Если б даже раскаленными щипцами выхватили у него из тела кусок мяса, и то Малинке было бы не так мучительно, как ответить на этот вопрос.

— Бог ведает, — сказал он, возведя очи к небу.

— Ты же ее сочинил?

— Да так, серединка на половинку, — произнес он хрипло.

— А знаешь, как надо было сделать? Попросить сперва у вице-губернатора его речь. Тогда зять мог бы прямо отвечать на поставленные вопросы, и у всех сложилось бы впечатление, что он импровизирует с ходу. Надо отдать должное этому Полтари, или как его там зовут, говорит он великолепно.

— Гм, пожалуй, — пролепетал Малинка, и у него еще больше защемило в груди.

— A propos [52], — продолжал болтать Фери, — а что с моей сестрой? Малинка теперь явно сконфузился.

— А вы, верно, счастливы были, да? — ухмыльнулся Фери принимая таинственный вид.

— Я даже не говорил с ней.

— Так я тебе и поверил! Знаю тебя, прекрасная маска.

— Ей-богу!

— Можешь говорить, что угодно, но мне уже и Вильма написала и выругала меня всяко: мол, фривольная у меня душа и что же, собственно, я думаю о сестре… Так вот, я думаю, хоть и не написал ей этого, что она прежде всего неблагодарная. Да, вспомнил, кстати…

Он глянул вдруг на хоры, откуда к более чувствительным носам несся сквозь спертый воздух зала аромат роз и резеды. Свежие личики улыбались из-под шляп, украшенных цветами и страусовыми перьями.

— Корнель, ты уже неделю как здесь, не знаешь ли, которая там Мари Тоот?

Малинка только покачал головой и даже не посмотрел на хоры, более того — инстинктивно закрыл глаза, ибо наступило самое страшное мгновение, когда лучше всего было спрятаться, скрыться во тьму. Полтари закончил речь. Раздались редкие одобрительные возгласы (это кричала клика Ности), все прочие слушатели остались холодны, хотя втайне и признавали, что, как импровизация, эта речь была вовсе не дурна. (Полтари ведь только вчера согласился произнести ее.)

Но все замечания и обмен мнениями могли продолжаться разве только две секунды, пока губернатор не отбросил ментик, накинутый на одно плечо и, прочистив горло, не начал свою речь:

— Достопочтенная административная комиссия!

— Экий чудной у него голос, будто гречневую кашу жует, — заметил, улыбнувшись, господин редактор Клементи, который, сидя за зеленым столом, старательно все записывал.

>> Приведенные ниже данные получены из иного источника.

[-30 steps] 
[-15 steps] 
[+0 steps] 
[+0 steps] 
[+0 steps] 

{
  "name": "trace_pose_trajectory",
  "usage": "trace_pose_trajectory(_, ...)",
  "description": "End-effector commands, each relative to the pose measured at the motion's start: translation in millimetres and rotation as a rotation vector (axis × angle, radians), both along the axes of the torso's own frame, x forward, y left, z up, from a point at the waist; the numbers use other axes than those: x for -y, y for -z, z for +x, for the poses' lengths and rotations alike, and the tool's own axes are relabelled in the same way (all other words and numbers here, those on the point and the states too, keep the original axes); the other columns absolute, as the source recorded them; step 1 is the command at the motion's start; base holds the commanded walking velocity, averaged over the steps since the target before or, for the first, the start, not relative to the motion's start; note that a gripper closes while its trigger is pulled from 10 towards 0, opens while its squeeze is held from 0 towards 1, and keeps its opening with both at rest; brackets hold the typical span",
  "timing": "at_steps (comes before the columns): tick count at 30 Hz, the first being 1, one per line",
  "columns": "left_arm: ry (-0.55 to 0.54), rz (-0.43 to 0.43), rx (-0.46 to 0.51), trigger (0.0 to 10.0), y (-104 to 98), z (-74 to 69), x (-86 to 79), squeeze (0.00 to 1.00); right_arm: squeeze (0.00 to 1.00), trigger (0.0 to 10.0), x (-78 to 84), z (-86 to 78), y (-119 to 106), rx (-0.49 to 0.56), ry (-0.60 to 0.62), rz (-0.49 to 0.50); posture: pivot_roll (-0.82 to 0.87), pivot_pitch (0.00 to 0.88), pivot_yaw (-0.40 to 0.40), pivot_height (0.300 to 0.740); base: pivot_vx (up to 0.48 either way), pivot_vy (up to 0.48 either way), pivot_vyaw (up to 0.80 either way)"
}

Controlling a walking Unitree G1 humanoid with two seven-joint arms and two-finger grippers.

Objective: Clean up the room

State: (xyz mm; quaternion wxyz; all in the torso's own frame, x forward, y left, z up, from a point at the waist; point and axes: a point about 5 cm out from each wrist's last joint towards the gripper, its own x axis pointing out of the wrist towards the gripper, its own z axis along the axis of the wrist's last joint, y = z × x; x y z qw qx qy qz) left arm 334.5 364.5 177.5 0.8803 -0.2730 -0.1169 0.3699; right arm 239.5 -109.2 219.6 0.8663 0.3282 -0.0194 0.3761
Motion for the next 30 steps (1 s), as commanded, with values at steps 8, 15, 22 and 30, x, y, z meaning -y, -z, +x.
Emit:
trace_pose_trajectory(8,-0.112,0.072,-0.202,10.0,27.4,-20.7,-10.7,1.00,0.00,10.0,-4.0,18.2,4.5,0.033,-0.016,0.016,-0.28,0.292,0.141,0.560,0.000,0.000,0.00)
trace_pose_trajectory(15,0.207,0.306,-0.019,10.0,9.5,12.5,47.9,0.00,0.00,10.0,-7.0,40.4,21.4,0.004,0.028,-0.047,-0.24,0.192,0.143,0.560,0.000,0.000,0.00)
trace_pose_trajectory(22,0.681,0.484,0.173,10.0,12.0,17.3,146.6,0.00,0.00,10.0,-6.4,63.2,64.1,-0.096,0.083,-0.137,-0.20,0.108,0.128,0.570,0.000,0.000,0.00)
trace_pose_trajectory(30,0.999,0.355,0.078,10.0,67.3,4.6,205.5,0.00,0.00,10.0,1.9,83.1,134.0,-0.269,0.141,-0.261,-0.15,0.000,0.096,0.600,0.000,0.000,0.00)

В речи Коперецкого и вправду слышался легкий словацкий акцент, но при этом голое у него был и гибкий и звучный. С первых же слов прекратились и разговоры, и тот гул, который постепенно перемалывает внимание слушателей. Воцарилась глубокая тишина, но, как рассказывал позднее Хорт, в этой тишине было что-то грознее и непонятное: ее породило не почтенье, а любопытство. Ждали ведь не губернатора и не умного человека, а прослывшего полоумным словацкого барона.